Actually, it was right around 2010, 2011 when Jesse and I first met, introduced by Jeff Moad who was my old boss and was an investor in my startup. Jesse and I kind of hit it off straight away. I spent a bunch of time getting to know Peter and ended up joining them in the beginning of 2015. Now have been with TCG for about six years.

Jacob: I’m curious about the structure of TCG and The Chernin Group overall. Jesse, you and Peter founded the firm in 2010. You’ve made investments in media and technology companies. There’s also Chernin Entertainment, which is a production company, and then there’s the fund that you closed back in November 2019. Can you explain how these various entities are all related to each other?

Jesse: Well, A, we don’t have enough time to go through that, and B, it’ll be incredibly boring for your listeners, and so I’ll try to simplify it. We have two things. We have an investment business, and separately, there’s a film and television production business that Peter owns a significant majority of. Mike and I have effectively spent all of our time on the investment business. We’re just finishing our second fund and we’re about to raise our third fund. For simplicity purposes, I would assume, Chernin Entertainment makes movies and TV shows, and the Chernin Group is our investment vehicle. Beyond that, it’ll get super boring.

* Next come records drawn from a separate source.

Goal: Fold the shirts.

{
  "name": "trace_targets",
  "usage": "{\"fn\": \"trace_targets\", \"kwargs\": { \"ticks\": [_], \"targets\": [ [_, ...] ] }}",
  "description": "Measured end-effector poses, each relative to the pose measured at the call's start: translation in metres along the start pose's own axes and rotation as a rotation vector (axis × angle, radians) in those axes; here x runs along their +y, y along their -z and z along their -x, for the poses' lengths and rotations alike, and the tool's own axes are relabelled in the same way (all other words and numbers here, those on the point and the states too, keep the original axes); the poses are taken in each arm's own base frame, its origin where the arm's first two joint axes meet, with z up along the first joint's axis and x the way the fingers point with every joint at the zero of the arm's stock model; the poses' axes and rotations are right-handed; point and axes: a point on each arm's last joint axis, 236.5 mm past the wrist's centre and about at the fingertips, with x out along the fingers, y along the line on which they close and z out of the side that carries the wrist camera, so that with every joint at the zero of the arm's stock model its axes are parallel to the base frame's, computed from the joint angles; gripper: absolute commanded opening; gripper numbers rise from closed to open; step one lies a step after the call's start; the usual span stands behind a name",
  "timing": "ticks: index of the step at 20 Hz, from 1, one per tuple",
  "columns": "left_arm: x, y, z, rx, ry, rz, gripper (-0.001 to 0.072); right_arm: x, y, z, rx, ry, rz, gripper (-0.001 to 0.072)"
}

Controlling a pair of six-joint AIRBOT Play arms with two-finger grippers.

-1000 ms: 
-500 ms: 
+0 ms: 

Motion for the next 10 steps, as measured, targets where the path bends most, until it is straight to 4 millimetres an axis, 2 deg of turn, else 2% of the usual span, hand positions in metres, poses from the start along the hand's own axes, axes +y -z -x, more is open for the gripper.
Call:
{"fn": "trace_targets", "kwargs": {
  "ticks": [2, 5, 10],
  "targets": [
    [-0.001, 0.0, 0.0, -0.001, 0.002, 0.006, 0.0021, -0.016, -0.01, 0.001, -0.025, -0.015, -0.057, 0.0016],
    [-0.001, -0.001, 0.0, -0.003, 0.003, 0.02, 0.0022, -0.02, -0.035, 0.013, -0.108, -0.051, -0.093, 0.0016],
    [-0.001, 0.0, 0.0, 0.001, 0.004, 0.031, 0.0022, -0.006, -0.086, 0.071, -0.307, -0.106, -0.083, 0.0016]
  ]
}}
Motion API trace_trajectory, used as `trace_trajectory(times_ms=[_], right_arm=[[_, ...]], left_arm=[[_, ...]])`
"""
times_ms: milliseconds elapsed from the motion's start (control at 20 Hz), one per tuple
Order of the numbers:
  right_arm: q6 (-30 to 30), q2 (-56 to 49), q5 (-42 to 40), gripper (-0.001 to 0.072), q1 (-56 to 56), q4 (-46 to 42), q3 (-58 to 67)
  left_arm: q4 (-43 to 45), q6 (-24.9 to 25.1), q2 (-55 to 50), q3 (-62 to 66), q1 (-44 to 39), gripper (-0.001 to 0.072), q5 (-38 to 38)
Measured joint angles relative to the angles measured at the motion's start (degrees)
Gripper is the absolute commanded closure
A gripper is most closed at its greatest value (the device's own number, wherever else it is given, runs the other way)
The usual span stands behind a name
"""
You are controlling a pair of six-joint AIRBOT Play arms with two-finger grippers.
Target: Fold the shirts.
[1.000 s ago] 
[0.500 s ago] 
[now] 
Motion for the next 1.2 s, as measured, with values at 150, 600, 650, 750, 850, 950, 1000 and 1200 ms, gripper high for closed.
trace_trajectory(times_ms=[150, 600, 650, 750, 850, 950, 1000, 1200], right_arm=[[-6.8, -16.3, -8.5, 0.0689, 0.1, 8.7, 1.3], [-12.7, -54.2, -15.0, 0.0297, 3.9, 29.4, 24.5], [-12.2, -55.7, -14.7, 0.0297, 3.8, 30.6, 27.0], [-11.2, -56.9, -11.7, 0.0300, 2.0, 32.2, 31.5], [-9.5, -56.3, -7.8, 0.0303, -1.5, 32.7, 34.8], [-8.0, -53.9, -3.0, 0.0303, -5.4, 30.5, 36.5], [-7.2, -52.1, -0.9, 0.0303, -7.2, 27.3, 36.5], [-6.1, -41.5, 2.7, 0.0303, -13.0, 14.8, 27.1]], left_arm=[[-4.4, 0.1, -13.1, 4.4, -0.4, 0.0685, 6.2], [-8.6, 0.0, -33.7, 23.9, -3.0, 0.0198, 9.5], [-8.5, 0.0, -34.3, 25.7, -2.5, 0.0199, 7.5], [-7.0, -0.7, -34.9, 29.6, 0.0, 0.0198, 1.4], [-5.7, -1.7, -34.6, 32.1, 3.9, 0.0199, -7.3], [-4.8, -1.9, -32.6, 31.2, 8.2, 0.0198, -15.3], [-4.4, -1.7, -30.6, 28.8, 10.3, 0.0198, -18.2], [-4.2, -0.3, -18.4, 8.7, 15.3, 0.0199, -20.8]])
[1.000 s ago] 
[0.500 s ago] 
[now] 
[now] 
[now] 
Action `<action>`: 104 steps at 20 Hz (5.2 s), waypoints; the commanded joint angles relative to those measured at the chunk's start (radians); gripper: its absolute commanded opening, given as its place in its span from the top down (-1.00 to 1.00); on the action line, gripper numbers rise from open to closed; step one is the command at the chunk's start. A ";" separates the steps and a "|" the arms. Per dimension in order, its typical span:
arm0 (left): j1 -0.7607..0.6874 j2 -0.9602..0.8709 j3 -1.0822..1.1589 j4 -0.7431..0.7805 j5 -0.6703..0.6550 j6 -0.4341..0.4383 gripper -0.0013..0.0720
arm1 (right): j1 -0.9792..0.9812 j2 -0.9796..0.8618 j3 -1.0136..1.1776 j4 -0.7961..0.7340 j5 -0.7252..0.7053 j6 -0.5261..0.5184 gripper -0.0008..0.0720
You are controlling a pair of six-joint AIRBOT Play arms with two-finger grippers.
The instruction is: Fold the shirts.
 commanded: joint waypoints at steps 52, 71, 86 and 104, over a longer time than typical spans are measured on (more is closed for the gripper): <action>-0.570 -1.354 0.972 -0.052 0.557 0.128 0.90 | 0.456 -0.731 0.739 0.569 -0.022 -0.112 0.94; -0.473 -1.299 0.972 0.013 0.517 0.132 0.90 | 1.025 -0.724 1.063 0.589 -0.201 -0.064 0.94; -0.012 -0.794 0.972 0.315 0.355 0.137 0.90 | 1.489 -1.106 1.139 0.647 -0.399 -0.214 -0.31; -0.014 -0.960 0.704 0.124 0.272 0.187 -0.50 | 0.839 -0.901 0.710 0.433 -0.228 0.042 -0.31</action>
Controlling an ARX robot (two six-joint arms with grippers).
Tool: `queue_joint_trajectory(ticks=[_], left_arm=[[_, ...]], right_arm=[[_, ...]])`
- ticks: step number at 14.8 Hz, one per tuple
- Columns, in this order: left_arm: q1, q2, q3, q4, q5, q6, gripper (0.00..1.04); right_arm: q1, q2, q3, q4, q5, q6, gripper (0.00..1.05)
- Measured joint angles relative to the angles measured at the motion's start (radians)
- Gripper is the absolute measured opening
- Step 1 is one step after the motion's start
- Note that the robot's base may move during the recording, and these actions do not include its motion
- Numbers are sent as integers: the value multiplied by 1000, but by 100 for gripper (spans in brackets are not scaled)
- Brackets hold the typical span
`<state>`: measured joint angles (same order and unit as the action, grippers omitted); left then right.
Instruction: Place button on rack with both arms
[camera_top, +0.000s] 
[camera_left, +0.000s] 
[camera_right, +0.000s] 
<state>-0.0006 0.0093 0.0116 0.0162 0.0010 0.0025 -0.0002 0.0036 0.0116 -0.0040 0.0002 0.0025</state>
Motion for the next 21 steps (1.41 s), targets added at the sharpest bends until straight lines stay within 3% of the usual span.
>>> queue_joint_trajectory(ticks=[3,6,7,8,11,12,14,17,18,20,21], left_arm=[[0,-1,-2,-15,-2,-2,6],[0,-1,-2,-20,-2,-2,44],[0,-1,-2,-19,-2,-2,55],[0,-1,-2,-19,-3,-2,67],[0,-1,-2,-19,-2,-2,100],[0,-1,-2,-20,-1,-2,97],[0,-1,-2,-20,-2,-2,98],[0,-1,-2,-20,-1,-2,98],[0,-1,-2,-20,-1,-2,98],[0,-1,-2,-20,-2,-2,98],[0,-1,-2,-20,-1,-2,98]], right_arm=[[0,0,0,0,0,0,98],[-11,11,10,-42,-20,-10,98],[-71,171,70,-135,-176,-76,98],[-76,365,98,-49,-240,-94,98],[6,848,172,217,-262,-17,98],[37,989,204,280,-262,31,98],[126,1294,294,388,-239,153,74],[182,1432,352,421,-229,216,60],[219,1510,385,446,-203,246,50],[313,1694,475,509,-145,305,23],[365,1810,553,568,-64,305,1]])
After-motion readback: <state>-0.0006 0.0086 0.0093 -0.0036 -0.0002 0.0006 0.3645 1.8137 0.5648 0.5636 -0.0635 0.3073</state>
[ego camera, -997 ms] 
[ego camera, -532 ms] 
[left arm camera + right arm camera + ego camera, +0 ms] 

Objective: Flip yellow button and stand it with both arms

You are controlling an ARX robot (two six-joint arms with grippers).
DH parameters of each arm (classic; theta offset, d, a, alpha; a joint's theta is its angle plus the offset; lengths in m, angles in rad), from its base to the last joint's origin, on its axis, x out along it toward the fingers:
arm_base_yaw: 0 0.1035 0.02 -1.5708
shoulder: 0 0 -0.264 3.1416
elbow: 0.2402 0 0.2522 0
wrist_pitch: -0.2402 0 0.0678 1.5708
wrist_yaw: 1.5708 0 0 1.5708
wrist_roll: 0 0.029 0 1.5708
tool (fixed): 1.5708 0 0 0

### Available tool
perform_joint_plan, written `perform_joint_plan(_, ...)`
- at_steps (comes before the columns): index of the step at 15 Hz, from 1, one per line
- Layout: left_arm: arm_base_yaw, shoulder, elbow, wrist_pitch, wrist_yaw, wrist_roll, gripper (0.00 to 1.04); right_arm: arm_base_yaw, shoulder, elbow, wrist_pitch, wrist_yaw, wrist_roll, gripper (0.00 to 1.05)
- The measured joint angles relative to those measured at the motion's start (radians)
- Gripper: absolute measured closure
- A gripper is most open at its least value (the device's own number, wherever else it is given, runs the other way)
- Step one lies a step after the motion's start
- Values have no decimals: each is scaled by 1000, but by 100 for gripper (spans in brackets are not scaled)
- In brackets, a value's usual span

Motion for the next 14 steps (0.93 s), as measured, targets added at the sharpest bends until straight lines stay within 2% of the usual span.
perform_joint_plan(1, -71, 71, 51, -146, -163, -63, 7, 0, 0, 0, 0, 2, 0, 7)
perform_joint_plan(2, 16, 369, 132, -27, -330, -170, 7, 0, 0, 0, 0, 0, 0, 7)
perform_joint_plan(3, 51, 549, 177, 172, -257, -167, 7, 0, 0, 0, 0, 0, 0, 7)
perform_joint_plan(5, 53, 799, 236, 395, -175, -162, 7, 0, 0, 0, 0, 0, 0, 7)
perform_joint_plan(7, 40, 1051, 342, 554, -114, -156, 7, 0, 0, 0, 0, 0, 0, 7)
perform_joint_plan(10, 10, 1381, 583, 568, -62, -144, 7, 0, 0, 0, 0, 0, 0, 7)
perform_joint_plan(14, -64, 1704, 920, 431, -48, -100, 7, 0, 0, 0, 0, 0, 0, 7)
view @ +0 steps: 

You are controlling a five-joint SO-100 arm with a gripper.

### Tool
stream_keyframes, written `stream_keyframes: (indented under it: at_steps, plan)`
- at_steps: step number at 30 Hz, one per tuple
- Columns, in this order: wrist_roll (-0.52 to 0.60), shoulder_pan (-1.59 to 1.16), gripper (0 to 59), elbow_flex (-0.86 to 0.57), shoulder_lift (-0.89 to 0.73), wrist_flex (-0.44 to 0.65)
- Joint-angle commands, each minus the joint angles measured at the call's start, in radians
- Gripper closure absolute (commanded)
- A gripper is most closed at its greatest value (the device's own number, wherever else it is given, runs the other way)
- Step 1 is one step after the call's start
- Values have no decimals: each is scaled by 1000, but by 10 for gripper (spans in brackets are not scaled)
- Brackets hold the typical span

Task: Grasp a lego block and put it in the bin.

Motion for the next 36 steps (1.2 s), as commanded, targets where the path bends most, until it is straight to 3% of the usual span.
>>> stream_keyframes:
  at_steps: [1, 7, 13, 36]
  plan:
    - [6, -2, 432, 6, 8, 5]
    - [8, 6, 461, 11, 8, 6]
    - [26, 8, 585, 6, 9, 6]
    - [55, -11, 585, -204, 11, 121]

Jacob: Fair enough. Mike, you mentioned that you co-founded and were CEO of Citizen Sports before getting acquired by Yahoo, and then you became SVP of the product homepage and global media. Obviously, that comes with a lot of operating experience and really building these businesses up. Now, as you are operating from an investor perspective, how do you take that experience that you have and help the various portfolio companies succeed without going too far to step on their toes? It must be a fine line.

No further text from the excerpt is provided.